El empleo público en Chile suma hoy 549,237 funcionarios, una dotación que un investigador del Instituto Libertad califica de disfuncional y que, según propone, requiere una reforma en cuatro frentes antes de que la inercia institucional profundice el problema.
La propuesta, firmada por Aldo Manuel Herrera, apunta a una distorsión de fondo: las jefaturas califican con nota máxima al 97% de los casos, porque temen los conflictos que generaría una evaluación negativa. El resultado es un sistema de evaluación que no discrimina desempeño y que, en la práctica, no cumple ninguna función de gestión de talento.

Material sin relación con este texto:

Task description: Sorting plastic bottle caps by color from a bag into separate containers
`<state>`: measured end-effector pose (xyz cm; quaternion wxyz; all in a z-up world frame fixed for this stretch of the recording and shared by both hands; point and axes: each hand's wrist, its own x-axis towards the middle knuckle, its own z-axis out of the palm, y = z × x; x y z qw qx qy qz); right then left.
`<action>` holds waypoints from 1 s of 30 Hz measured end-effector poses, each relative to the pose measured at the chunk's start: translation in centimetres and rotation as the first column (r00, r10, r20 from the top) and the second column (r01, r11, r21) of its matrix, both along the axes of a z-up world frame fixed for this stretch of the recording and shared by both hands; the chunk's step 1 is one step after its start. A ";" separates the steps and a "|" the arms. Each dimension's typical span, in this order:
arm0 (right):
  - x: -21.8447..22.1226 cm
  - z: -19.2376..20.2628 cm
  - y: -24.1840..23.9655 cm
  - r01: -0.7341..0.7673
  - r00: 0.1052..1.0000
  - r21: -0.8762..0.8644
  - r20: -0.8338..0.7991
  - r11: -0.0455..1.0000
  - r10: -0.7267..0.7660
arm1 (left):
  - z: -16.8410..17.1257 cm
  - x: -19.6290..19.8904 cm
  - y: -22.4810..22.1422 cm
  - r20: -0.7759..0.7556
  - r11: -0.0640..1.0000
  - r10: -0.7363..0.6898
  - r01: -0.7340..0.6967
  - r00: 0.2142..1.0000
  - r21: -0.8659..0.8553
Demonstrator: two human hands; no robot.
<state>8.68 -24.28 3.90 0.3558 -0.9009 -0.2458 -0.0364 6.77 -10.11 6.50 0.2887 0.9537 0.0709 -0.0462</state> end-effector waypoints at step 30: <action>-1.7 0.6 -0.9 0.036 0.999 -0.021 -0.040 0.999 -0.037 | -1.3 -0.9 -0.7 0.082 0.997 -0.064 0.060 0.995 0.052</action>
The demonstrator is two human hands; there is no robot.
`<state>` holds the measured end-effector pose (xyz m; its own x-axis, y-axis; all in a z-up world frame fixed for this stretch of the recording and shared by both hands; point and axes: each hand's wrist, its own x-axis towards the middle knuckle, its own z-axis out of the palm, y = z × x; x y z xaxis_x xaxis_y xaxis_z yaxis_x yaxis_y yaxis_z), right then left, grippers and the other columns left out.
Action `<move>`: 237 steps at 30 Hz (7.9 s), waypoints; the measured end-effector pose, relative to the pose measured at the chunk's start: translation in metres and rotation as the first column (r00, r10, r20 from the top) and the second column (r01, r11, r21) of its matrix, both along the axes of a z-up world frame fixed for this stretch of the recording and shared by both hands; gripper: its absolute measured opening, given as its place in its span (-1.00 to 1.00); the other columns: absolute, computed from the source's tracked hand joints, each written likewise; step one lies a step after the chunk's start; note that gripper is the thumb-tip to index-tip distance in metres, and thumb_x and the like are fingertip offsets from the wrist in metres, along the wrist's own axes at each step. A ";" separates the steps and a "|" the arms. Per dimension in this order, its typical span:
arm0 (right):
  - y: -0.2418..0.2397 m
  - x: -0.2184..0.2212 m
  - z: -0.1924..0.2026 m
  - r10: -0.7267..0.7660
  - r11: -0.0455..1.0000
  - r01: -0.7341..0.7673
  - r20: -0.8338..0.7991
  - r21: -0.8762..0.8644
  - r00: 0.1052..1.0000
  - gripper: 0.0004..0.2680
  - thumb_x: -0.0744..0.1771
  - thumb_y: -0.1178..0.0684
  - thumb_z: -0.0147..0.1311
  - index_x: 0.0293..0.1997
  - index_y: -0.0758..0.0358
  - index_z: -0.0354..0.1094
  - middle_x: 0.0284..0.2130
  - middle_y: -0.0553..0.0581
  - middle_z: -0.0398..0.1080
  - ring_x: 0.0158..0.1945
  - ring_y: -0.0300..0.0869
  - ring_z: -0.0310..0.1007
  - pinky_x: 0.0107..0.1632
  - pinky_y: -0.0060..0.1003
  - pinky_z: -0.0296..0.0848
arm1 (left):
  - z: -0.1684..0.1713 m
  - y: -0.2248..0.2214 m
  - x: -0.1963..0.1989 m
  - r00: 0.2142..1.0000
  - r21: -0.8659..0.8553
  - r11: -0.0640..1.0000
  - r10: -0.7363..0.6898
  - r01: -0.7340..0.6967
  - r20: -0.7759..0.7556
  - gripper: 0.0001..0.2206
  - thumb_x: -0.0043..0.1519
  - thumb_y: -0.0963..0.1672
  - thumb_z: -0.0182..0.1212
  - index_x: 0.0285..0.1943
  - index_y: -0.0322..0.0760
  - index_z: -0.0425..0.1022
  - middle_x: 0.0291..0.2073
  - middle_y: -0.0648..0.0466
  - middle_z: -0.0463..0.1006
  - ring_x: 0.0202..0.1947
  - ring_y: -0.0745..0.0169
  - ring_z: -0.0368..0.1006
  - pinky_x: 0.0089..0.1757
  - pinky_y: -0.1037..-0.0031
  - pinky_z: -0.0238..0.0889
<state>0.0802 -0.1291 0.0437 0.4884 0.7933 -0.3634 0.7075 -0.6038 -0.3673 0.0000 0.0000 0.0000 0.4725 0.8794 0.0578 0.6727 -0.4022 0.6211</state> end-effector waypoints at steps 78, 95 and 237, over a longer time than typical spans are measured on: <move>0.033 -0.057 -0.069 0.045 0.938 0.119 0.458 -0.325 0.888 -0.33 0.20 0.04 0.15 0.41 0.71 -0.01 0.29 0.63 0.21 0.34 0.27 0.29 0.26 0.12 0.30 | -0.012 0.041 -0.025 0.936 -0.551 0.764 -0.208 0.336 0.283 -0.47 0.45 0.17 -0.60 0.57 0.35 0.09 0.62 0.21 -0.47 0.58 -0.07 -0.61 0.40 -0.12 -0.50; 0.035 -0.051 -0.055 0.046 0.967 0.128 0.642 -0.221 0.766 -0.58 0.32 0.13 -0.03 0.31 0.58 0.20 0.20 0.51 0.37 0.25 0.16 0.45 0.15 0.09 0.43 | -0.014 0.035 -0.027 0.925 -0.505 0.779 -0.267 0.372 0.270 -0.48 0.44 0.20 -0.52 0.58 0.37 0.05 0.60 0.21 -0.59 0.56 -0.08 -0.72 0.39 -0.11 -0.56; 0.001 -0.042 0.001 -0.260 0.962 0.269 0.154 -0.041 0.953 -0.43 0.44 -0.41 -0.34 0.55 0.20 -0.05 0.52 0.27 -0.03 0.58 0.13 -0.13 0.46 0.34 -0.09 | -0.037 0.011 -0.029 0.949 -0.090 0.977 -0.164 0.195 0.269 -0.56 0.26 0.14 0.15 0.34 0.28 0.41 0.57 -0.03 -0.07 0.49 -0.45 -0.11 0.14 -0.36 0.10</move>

Evaluaciones con cuotas y criterios objetivos
Para corregir esa distorsión, Herrera propone fijar cuotas por tramo de calificación: limitar el acceso a la Lista 1 —la categoría de excelencia— a un máximo del 20% de la dotación, y concentrar al grueso del personal en la Lista 2. Además, plantea que la evaluación deje de depender del juicio personal de la jefatura y pase a basarse en indicadores objetivos, como tiempos de respuesta, que sean medibles y verificables.
Unificación de planta y contrata
El tercer eje de la propuesta aborda la rigidez estructural del sistema. Actualmente, la contrata representa el 68% de los cargos en el Estado chileno, lo que genera una dualidad con la planta que limita la movilidad entre servicios y ata la estabilidad laboral a criterios que no siempre están vinculados al mérito. Herrera propone unificar gradualmente ambas modalidades para permitir la movilidad entre organismos y asegurar la estabilidad con base en el desempeño y la reconversión de perfiles laborales.
Digitalización e interoperabilidad
El cuarto punto es la aceleración de la transformación digital del Estado mediante la interoperabilidad entre servicios públicos. El investigador sostiene que garantizar plataformas 100% digitales optimizaría el uso de recursos fiscales, agilizaría los trámites y otorgaría mayor certeza jurídica a ciudadanos y empresas.
El debate sobre la modernización del empleo público en Chile no es nuevo, pero gana urgencia en un contexto de presión fiscal y demanda ciudadana por servicios más eficientes. Los próximos meses serán clave para observar si el Ejecutivo incorpora alguna de estas propuestas en una agenda legislativa concreta.